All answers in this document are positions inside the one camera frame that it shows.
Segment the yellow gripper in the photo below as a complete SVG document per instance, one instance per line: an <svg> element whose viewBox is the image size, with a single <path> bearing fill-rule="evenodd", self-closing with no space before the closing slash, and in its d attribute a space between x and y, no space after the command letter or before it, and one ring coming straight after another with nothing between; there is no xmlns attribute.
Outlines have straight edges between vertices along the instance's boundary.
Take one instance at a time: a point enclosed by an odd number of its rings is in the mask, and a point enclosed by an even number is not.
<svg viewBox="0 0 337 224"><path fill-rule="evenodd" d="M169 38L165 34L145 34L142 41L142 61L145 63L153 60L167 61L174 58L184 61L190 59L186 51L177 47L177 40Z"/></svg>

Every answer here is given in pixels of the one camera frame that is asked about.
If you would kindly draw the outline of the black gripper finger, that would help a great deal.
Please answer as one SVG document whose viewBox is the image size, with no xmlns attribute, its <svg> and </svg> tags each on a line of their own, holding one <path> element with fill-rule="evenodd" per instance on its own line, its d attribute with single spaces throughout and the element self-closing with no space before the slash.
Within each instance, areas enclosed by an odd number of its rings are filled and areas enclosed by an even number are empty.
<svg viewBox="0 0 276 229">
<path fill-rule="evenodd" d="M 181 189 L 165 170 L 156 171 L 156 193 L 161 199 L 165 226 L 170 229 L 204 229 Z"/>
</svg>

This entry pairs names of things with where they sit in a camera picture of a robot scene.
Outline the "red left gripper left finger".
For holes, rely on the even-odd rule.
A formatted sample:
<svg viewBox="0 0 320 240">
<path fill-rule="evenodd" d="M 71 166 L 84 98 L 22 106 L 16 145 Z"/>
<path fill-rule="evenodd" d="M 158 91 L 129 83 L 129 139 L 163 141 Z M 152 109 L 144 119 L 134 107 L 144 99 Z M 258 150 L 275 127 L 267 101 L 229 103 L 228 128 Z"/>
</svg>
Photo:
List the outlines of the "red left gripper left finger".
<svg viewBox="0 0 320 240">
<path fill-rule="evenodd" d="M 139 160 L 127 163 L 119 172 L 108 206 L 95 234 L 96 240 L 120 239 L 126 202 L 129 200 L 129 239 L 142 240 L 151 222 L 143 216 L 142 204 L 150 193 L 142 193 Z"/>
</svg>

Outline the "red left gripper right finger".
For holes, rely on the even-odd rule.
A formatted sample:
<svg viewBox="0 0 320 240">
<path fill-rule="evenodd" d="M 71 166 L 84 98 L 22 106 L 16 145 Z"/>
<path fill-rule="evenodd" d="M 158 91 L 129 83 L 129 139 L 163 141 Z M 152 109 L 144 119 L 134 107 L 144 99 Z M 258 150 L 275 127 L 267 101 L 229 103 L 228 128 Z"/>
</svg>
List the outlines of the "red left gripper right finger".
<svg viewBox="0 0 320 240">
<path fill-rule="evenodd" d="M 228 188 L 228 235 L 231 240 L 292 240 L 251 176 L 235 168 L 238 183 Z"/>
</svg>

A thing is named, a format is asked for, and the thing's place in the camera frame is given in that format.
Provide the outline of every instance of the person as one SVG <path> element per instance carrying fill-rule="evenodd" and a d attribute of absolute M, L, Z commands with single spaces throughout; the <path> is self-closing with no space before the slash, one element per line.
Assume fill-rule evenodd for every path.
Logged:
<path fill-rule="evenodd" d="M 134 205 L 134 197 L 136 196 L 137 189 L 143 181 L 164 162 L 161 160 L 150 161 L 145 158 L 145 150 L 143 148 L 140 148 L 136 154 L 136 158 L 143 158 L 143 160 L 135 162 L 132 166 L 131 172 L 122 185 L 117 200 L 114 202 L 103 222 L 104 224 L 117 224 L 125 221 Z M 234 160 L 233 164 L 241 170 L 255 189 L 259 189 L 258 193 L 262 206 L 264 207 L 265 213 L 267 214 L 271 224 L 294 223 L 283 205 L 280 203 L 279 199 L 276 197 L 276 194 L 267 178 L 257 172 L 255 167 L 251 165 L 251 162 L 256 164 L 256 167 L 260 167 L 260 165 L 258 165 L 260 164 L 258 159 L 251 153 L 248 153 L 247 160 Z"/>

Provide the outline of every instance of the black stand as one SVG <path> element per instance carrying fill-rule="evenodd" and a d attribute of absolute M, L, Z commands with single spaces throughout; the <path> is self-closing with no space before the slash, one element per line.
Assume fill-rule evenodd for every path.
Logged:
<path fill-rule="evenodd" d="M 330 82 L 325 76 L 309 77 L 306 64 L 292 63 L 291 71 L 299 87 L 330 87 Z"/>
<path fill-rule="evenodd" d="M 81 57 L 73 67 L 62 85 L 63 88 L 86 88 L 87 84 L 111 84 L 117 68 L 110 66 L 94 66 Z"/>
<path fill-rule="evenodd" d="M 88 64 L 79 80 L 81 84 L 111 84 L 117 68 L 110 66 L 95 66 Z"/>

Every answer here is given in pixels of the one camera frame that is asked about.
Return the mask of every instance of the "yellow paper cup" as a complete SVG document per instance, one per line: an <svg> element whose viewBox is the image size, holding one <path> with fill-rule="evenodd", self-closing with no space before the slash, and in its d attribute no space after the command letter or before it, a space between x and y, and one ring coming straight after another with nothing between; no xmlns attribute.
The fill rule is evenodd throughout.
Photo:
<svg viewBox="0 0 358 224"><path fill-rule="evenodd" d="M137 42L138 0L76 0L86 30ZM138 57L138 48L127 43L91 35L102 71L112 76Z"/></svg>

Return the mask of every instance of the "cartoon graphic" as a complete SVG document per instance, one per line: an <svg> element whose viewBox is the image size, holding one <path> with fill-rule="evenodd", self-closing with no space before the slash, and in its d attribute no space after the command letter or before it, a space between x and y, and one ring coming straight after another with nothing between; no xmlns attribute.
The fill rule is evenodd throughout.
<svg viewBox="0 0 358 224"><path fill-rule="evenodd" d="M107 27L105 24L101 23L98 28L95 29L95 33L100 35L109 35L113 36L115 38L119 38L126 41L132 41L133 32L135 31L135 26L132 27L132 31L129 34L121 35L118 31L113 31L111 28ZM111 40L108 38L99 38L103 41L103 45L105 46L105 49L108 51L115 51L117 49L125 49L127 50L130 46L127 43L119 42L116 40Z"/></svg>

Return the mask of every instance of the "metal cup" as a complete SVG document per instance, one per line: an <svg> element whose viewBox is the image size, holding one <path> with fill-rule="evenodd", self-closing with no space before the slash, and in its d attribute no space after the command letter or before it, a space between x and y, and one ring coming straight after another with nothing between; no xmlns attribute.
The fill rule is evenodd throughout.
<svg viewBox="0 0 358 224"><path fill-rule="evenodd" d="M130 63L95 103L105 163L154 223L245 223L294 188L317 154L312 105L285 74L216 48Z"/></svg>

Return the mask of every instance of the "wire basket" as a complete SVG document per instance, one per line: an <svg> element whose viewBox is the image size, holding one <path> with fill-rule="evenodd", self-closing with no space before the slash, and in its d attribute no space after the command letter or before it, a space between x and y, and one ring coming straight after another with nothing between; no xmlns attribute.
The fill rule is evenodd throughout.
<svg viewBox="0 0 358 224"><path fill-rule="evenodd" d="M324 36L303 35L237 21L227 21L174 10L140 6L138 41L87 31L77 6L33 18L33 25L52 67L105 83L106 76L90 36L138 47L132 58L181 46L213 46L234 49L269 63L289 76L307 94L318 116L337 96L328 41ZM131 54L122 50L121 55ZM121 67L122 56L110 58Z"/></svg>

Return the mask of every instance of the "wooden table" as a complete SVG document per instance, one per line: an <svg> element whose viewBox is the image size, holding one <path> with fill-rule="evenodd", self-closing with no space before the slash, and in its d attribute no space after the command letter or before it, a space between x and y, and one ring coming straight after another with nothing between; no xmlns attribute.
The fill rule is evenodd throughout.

******

ABOUT THIS EXERCISE - The listing must be repeated in full, with nothing altered.

OUTPUT OF THE TASK -
All answers in this document are positions inside the one camera frame that it shows.
Segment the yellow gripper in the photo below as a complete SVG document per instance, one instance per line: an <svg> element whose viewBox is the image size, with a single <path> bearing fill-rule="evenodd", self-closing with no space before the closing slash, and in its d attribute a space between x and y, no space after the command letter or before it, and one ring coming straight after another with nothing between; there is no xmlns attribute.
Outlines have straight edges between vertices along the instance's boundary.
Take one instance at a time: a point enclosed by an odd number of its rings is in the mask, and a point enclosed by an even number is not.
<svg viewBox="0 0 337 224"><path fill-rule="evenodd" d="M169 38L165 34L145 34L142 41L142 61L145 63L153 60L167 61L174 58L184 61L190 59L186 51L177 47L177 40Z"/></svg>

Every answer here is given in pixels of the one camera frame that is asked about.
If you would kindly draw the outline of the black gripper finger, that would help a great deal.
Please answer as one SVG document whose viewBox is the image size, with no xmlns attribute, its <svg> and </svg> tags each on a line of their own, holding one <path> element with fill-rule="evenodd" per instance on its own line, its d attribute with single spaces throughout and the element self-closing with no space before the slash.
Within each instance, areas enclosed by an odd number of its rings are filled and areas enclosed by an even number are empty.
<svg viewBox="0 0 276 229">
<path fill-rule="evenodd" d="M 181 189 L 165 170 L 156 171 L 156 193 L 161 199 L 165 226 L 170 229 L 204 229 Z"/>
</svg>

This entry pairs names of things with where they sit in a camera picture of a robot scene.
Outline the "red left gripper left finger".
For holes, rely on the even-odd rule.
A formatted sample:
<svg viewBox="0 0 320 240">
<path fill-rule="evenodd" d="M 71 166 L 84 98 L 22 106 L 16 145 Z"/>
<path fill-rule="evenodd" d="M 158 91 L 129 83 L 129 139 L 163 141 Z M 152 109 L 144 119 L 134 107 L 144 99 Z M 258 150 L 275 127 L 267 101 L 229 103 L 228 128 Z"/>
</svg>
Photo:
List the outlines of the "red left gripper left finger".
<svg viewBox="0 0 320 240">
<path fill-rule="evenodd" d="M 139 160 L 127 163 L 119 172 L 108 206 L 95 234 L 96 240 L 120 239 L 126 202 L 129 200 L 129 239 L 142 240 L 151 222 L 143 216 L 142 204 L 150 193 L 142 193 Z"/>
</svg>

Outline the "red left gripper right finger".
For holes, rely on the even-odd rule.
A formatted sample:
<svg viewBox="0 0 320 240">
<path fill-rule="evenodd" d="M 71 166 L 84 98 L 22 106 L 16 145 Z"/>
<path fill-rule="evenodd" d="M 158 91 L 129 83 L 129 139 L 163 141 Z M 152 109 L 144 119 L 134 107 L 144 99 Z M 258 150 L 275 127 L 267 101 L 229 103 L 228 128 Z"/>
</svg>
List the outlines of the "red left gripper right finger".
<svg viewBox="0 0 320 240">
<path fill-rule="evenodd" d="M 228 188 L 228 235 L 231 240 L 292 240 L 251 176 L 235 168 L 238 183 Z"/>
</svg>

A thing is named, a format is asked for, and the thing's place in the camera frame is given in that format.
Provide the outline of every instance of the person as one SVG <path> element per instance carrying fill-rule="evenodd" and a d attribute of absolute M, L, Z commands with single spaces throughout; the <path> is self-closing with no space before the slash, one element per line.
Assume fill-rule evenodd for every path.
Logged:
<path fill-rule="evenodd" d="M 134 205 L 134 197 L 136 196 L 137 189 L 143 181 L 164 162 L 161 160 L 150 161 L 145 158 L 145 150 L 143 148 L 140 148 L 136 154 L 136 158 L 143 158 L 143 160 L 135 162 L 132 166 L 131 172 L 122 185 L 117 200 L 114 202 L 103 222 L 104 224 L 117 224 L 125 221 Z M 234 160 L 233 164 L 241 170 L 255 189 L 259 189 L 258 193 L 262 206 L 264 207 L 265 213 L 267 214 L 271 224 L 294 223 L 283 205 L 280 203 L 279 199 L 276 197 L 276 194 L 267 178 L 257 172 L 255 167 L 251 165 L 251 162 L 256 164 L 256 167 L 260 167 L 260 165 L 258 165 L 260 164 L 258 159 L 251 153 L 248 153 L 247 160 Z"/>

Provide the outline of every instance of the black stand as one SVG <path> element per instance carrying fill-rule="evenodd" and a d attribute of absolute M, L, Z commands with single spaces throughout; the <path> is self-closing with no space before the slash, one element per line.
Assume fill-rule evenodd for every path.
Logged:
<path fill-rule="evenodd" d="M 330 82 L 325 76 L 309 77 L 306 64 L 292 63 L 291 71 L 299 87 L 330 87 Z"/>
<path fill-rule="evenodd" d="M 81 57 L 73 67 L 62 85 L 63 88 L 86 88 L 87 84 L 111 84 L 117 68 L 110 66 L 94 66 Z"/>
<path fill-rule="evenodd" d="M 88 64 L 79 80 L 81 84 L 111 84 L 117 68 L 110 66 L 95 66 Z"/>

Every answer here is given in pixels of the one camera frame that is asked about.
Return the mask of every instance of the "yellow paper cup" as a complete SVG document per instance, one per line: an <svg> element whose viewBox is the image size, holding one <path> with fill-rule="evenodd", self-closing with no space before the slash, and in its d attribute no space after the command letter or before it, a space between x and y, and one ring coming straight after another with nothing between; no xmlns attribute.
The fill rule is evenodd throughout.
Photo:
<svg viewBox="0 0 358 224"><path fill-rule="evenodd" d="M137 42L138 0L76 0L86 30ZM138 57L138 48L127 43L91 35L102 71L112 76Z"/></svg>

Return the mask of every instance of the "cartoon graphic" as a complete SVG document per instance, one per line: an <svg> element whose viewBox is the image size, holding one <path> with fill-rule="evenodd", self-closing with no space before the slash, and in its d attribute no space after the command letter or before it, a space between x and y, and one ring coming straight after another with nothing between; no xmlns attribute.
The fill rule is evenodd throughout.
<svg viewBox="0 0 358 224"><path fill-rule="evenodd" d="M107 27L105 24L101 23L98 28L95 29L95 33L100 35L109 35L113 36L115 38L119 38L126 41L132 41L133 32L135 31L135 26L132 27L132 31L129 34L121 35L118 31L113 31L111 28ZM111 40L108 38L99 38L103 41L103 45L105 46L105 49L108 51L115 51L117 49L125 49L127 50L130 46L127 43L119 42L116 40Z"/></svg>

Return the mask of every instance of the "metal cup" as a complete SVG document per instance, one per line: an <svg> element whose viewBox is the image size, holding one <path> with fill-rule="evenodd", self-closing with no space before the slash, and in its d attribute no space after the command letter or before it, a space between x and y, and one ring coming straight after another with nothing between; no xmlns attribute.
The fill rule is evenodd throughout.
<svg viewBox="0 0 358 224"><path fill-rule="evenodd" d="M130 63L95 103L105 163L154 223L245 223L294 188L317 154L312 105L285 74L216 48Z"/></svg>

Return the mask of every instance of the "wire basket" as a complete SVG document per instance, one per line: an <svg> element whose viewBox is the image size, holding one <path> with fill-rule="evenodd", self-closing with no space before the slash, and in its d attribute no space after the command letter or before it, a space between x and y, and one ring coming straight after another with nothing between; no xmlns attribute.
The fill rule is evenodd throughout.
<svg viewBox="0 0 358 224"><path fill-rule="evenodd" d="M324 36L303 35L237 21L227 21L174 10L140 6L138 41L87 31L77 6L33 18L33 25L52 67L105 83L106 76L90 36L138 47L132 58L181 46L213 46L234 49L269 63L289 76L307 94L318 116L337 96L328 41ZM131 54L122 50L121 55ZM121 67L122 56L110 58Z"/></svg>

Return the mask of every instance of the "wooden table" as a complete SVG document per instance, one per line: an <svg> element whose viewBox is the image size, holding one <path> with fill-rule="evenodd", self-closing with no space before the slash, and in its d attribute no space after the command letter or before it, a space between x and y, and one ring coming straight after another with nothing between; no xmlns attribute.
The fill rule is evenodd throughout.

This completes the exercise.